I bought a Edwardian Farms DVED. Can I play it on the puter without hurting it??


----------



## Annsni (Oct 27, 2006)

It should be fine. What kind of computer do you have? Macs have a dvd program that works great but I've not worked with other computers.


----------



## paradox (Nov 19, 2012)

if your puter came with a DVD drive then yes you can. Now if your puter is really old it may only have a cd drive.


----------



## FarmboyBill (Aug 19, 2005)

Its a Dell #7 I think. It has a place that will hold games. Didn't know if they were the same as what Im talking of or not. Thanks


----------



## arabian knight (Dec 19, 2005)

FarmboyBill said:


> Its a Dell #7 I think. It has a place that will hold games. Didn't know if they were the same as what Im talking of or not. Thanks


Games can also be on CD's what you have to look at is on the front of the drawer it will say CD/DVD 
or if two slide out one will be marked CD and the other one will have the letters on it DVD. If you mean it has Windows 7 on it then yes you problem have a DVD player, one way to find out is put a DVD in it ANY DVD will do and see if it reads the disc.


----------



## simi-steading (Sep 27, 2012)

It should be fine so long as you're sure to rewind it before removing it....


----------



## FarmboyBill (Aug 19, 2005)

I didn't get the crank with it Simi lol


----------



## simi-steading (Sep 27, 2012)

LOL.. well I'd sell it and just stick with the Victrola then..


----------



## jefferson (Nov 11, 2004)

During rewind, do not exceed 33 and 1/3 RPM


----------



## Nimrod (Jun 8, 2010)

I don't have any pornography because I don't have a pornograph to play it on.
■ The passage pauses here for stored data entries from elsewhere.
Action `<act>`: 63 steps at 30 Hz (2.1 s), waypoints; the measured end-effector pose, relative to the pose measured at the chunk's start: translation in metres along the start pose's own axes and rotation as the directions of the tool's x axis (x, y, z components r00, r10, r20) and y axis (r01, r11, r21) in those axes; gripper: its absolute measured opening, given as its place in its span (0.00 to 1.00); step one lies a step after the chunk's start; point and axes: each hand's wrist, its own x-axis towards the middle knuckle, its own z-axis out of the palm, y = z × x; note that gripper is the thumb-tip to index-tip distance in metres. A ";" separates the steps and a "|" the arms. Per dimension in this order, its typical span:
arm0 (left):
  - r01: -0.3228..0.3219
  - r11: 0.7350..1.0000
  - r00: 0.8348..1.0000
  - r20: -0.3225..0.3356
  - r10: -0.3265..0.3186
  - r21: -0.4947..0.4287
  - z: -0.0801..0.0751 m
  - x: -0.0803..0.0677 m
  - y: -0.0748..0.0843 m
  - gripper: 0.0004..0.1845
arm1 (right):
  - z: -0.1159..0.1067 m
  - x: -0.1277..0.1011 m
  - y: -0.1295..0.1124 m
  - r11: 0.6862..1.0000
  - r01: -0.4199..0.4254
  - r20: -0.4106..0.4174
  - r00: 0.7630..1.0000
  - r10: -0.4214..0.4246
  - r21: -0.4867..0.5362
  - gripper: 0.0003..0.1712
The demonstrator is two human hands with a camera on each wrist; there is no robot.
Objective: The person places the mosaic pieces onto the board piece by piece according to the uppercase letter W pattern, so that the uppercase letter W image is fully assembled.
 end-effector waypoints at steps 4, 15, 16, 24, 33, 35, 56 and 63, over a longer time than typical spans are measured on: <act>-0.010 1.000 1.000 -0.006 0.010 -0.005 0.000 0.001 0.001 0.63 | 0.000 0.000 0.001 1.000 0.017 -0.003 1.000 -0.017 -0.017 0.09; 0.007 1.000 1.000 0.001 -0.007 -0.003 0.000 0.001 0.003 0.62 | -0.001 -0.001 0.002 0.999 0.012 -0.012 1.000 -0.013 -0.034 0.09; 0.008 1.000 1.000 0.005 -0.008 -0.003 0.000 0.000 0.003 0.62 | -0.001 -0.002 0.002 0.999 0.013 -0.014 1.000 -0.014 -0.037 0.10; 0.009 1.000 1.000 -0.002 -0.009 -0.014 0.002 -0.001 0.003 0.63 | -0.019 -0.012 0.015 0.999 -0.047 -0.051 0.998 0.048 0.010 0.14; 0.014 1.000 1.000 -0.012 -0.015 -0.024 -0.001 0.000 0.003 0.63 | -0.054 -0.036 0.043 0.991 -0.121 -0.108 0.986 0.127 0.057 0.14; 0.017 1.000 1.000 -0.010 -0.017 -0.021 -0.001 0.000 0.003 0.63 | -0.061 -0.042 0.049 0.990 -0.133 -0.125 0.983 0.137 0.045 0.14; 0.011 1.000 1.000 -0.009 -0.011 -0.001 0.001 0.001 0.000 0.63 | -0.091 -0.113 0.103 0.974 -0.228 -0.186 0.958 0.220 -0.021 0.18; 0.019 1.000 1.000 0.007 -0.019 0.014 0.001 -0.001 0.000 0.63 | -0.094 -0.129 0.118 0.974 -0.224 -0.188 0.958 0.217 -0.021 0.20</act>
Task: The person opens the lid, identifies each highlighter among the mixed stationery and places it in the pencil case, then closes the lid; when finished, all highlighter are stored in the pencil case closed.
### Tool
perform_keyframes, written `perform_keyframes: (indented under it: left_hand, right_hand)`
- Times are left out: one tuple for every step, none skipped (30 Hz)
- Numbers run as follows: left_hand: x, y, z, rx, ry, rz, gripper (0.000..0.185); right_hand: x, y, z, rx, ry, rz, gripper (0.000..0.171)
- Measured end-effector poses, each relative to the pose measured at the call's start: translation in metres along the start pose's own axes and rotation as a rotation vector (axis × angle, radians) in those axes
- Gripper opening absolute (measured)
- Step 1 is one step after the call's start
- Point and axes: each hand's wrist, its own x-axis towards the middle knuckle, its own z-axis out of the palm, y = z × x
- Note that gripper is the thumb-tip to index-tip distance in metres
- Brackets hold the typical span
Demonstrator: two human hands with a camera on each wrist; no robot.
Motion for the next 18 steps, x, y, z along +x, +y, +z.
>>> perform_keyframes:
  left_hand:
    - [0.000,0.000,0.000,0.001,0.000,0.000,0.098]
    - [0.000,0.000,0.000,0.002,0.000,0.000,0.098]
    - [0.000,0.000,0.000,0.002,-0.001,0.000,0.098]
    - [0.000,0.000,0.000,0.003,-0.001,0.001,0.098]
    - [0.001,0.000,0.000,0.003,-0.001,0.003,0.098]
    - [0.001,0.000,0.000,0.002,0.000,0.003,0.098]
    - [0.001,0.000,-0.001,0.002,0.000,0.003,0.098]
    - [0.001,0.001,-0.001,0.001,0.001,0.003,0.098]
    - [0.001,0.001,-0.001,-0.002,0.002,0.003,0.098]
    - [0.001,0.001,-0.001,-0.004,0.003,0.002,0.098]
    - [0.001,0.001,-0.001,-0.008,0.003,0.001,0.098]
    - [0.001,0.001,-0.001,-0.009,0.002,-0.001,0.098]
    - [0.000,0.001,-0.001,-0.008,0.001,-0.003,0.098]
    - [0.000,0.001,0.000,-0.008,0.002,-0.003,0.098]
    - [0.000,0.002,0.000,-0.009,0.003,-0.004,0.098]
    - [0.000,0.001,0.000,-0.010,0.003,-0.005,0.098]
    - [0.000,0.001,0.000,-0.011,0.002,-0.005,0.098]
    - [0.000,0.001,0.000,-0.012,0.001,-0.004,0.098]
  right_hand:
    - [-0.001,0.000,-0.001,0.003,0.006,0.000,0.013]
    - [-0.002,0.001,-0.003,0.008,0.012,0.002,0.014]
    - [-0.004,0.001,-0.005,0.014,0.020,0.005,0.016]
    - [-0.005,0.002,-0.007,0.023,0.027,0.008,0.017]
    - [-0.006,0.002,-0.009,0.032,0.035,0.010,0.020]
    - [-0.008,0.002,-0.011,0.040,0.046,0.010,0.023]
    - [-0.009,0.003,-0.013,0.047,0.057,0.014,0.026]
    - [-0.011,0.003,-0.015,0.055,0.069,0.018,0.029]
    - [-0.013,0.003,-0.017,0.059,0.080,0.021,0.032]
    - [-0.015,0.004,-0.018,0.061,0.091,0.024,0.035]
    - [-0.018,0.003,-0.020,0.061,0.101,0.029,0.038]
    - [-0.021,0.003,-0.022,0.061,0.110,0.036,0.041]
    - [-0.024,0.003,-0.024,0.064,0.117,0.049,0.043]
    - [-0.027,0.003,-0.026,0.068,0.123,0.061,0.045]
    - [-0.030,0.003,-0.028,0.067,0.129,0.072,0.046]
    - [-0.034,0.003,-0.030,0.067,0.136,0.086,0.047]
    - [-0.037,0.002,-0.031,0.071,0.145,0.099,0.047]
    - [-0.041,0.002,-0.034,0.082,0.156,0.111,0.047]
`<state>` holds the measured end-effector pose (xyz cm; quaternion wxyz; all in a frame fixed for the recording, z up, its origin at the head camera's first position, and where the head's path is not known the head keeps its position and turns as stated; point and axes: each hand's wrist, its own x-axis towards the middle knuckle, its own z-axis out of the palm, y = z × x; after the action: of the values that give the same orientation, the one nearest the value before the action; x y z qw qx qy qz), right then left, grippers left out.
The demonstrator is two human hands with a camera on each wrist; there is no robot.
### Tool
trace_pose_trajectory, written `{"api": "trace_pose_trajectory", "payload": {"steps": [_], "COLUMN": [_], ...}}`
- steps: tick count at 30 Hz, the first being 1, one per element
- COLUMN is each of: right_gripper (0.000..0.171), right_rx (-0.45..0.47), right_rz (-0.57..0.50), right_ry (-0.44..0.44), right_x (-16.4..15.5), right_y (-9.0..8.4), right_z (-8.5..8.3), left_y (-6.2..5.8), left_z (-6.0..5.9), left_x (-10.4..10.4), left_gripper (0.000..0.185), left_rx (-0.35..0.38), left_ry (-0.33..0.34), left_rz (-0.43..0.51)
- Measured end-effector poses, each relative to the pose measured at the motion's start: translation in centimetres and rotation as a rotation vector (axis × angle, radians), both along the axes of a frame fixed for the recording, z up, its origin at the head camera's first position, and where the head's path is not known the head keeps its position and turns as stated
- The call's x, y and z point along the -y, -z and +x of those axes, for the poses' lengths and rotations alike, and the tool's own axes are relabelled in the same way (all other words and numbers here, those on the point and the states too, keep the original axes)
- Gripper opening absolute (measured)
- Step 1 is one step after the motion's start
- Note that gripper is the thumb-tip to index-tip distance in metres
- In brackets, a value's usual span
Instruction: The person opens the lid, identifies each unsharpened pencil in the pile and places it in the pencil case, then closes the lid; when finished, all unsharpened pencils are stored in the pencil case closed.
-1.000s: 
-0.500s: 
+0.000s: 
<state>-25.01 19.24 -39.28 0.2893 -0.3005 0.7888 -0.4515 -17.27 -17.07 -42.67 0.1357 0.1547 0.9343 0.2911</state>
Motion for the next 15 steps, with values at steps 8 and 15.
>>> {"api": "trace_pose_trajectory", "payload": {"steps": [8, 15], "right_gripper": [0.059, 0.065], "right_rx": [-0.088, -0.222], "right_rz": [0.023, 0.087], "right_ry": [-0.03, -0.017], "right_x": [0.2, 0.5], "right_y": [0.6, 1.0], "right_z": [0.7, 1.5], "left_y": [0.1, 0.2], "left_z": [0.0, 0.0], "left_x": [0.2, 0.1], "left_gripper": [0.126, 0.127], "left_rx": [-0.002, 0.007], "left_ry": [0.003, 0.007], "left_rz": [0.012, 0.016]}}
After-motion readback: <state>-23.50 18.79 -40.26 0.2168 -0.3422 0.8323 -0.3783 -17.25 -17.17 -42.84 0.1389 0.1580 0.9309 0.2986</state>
If you stick the dvd into your drive (I'm assuming you have more than a floppy disc drive) it will either play it or it won't. It won't harm the disc in any event. My computer has a DVD burner drive and a separate Blue Ray burner drive. I can play and burn CDs, DVDs, and Blue Ray Discs. The DVD burner does DVDs and CDs. I have never tried it but I think the Blue Ray burner can handle all 3 formats.


----------